::: Records for processing :::

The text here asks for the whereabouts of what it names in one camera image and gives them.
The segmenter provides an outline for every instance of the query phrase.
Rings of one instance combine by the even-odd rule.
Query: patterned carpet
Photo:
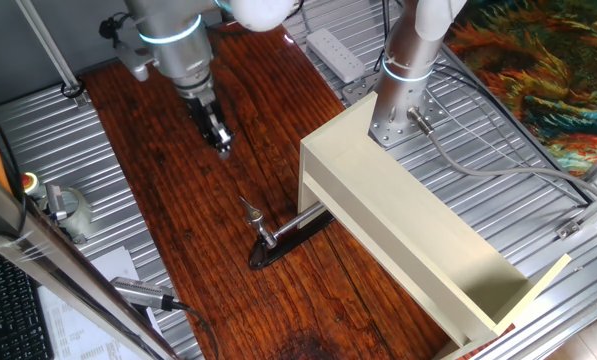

:::

Exercise: Pictures should be skipped, and the records retyped word for word.

Output for this exercise:
The text here asks for the whereabouts of what it names in one camera image and gives them.
The segmenter provides an outline for every instance of the query phrase.
Rings of one instance combine by the even-odd rule.
Query: patterned carpet
Photo:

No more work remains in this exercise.